◆ **Problem description**: Repeat the listing word for word. Leave every picture out.

** Opening Source data block **

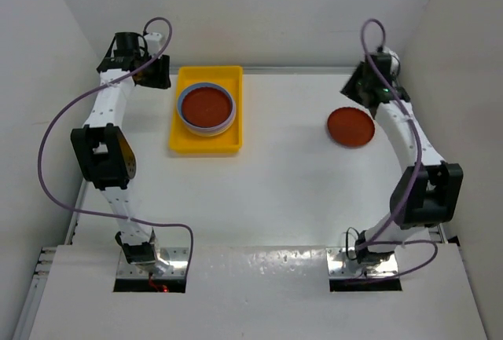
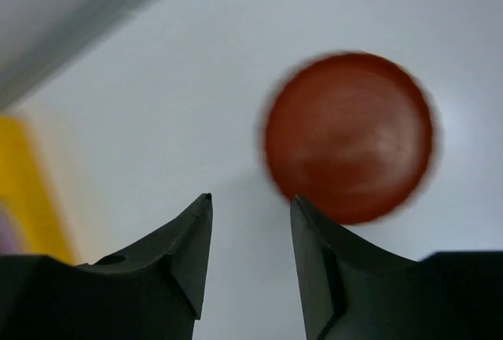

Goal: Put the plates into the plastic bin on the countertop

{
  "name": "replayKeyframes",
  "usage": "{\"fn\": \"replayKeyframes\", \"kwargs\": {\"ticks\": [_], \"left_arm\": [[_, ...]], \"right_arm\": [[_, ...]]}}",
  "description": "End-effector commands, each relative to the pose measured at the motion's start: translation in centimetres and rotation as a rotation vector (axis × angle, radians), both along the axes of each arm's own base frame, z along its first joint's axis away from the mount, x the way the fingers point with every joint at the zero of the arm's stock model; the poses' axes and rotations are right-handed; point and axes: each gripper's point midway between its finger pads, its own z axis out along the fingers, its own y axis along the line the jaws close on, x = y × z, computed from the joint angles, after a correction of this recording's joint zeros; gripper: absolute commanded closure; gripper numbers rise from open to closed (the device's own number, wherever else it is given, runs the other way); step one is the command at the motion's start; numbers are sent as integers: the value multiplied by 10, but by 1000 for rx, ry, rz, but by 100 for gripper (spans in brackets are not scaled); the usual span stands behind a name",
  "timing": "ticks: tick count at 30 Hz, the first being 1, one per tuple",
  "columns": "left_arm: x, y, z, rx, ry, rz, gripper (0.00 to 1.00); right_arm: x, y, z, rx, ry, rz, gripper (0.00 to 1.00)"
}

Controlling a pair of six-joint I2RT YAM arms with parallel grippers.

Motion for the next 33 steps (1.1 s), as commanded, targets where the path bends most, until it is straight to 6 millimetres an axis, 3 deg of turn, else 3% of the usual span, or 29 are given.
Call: {"fn": "replayKeyframes", "kwargs": {"ticks": [1,3,5,16,20,21,25,26,28,29,30,32,33], "left_arm": [[3,-17,26,-22,-61,-38,40],[1,-22,22,-23,-51,-47,40],[-1,-20,23,-11,-53,-46,40],[-14,-17,23,37,-46,-40,39],[-17,-15,23,51,-46,-38,39],[-17,-15,23,51,-46,-38,39],[-18,-15,27,52,-55,-38,39],[-18,-15,27,52,-55,-38,39],[-18,-15,27,52,-55,-38,39],[-18,-15,27,52,-55,-38,39],[-18,-15,27,52,-55,-38,39],[-17,-17,31,45,-65,-47,39],[-19,-20,30,34,-57,-59,39]], "right_arm": [[-72,-55,-119,66,385,-168,54],[-91,-86,-140,94,435,-259,43],[-98,-99,-165,122,469,-293,39],[-57,-117,-182,187,409,-362,42],[-52,-120,-197,205,468,-396,46],[-61,-118,-213,206,535,-408,46],[-68,-126,-225,207,601,-498,47],[-69,-124,-229,222,608,-489,50],[-63,-123,-228,231,564,-470,69],[-62,-120,-228,231,557,-457,90],[-58,-118,-220,225,529,-440,98],[-51,-111,-211,209,505,-406,100],[-40,-102,-189,173,451,-354,100]]}}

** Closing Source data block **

◆ **Answer to the problem**:
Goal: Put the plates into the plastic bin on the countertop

{
  "name": "replayKeyframes",
  "usage": "{\"fn\": \"replayKeyframes\", \"kwargs\": {\"ticks\": [_], \"left_arm\": [[_, ...]], \"right_arm\": [[_, ...]]}}",
  "description": "End-effector commands, each relative to the pose measured at the motion's start: translation in centimetres and rotation as a rotation vector (axis × angle, radians), both along the axes of each arm's own base frame, z along its first joint's axis away from the mount, x the way the fingers point with every joint at the zero of the arm's stock model; the poses' axes and rotations are right-handed; point and axes: each gripper's point midway between its finger pads, its own z axis out along the fingers, its own y axis along the line the jaws close on, x = y × z, computed from the joint angles, after a correction of this recording's joint zeros; gripper: absolute commanded closure; gripper numbers rise from open to closed (the device's own number, wherever else it is given, runs the other way); step one is the command at the motion's start; numbers are sent as integers: the value multiplied by 10, but by 1000 for rx, ry, rz, but by 100 for gripper (spans in brackets are not scaled); the usual span stands behind a name",
  "timing": "ticks: tick count at 30 Hz, the first being 1, one per tuple",
  "columns": "left_arm: x, y, z, rx, ry, rz, gripper (0.00 to 1.00); right_arm: x, y, z, rx, ry, rz, gripper (0.00 to 1.00)"
}

Controlling a pair of six-joint I2RT YAM arms with parallel grippers.

Motion for the next 33 steps (1.1 s), as commanded, targets where the path bends most, until it is straight to 6 millimetres an axis, 3 deg of turn, else 3% of the usual span, or 29 are given.
Call: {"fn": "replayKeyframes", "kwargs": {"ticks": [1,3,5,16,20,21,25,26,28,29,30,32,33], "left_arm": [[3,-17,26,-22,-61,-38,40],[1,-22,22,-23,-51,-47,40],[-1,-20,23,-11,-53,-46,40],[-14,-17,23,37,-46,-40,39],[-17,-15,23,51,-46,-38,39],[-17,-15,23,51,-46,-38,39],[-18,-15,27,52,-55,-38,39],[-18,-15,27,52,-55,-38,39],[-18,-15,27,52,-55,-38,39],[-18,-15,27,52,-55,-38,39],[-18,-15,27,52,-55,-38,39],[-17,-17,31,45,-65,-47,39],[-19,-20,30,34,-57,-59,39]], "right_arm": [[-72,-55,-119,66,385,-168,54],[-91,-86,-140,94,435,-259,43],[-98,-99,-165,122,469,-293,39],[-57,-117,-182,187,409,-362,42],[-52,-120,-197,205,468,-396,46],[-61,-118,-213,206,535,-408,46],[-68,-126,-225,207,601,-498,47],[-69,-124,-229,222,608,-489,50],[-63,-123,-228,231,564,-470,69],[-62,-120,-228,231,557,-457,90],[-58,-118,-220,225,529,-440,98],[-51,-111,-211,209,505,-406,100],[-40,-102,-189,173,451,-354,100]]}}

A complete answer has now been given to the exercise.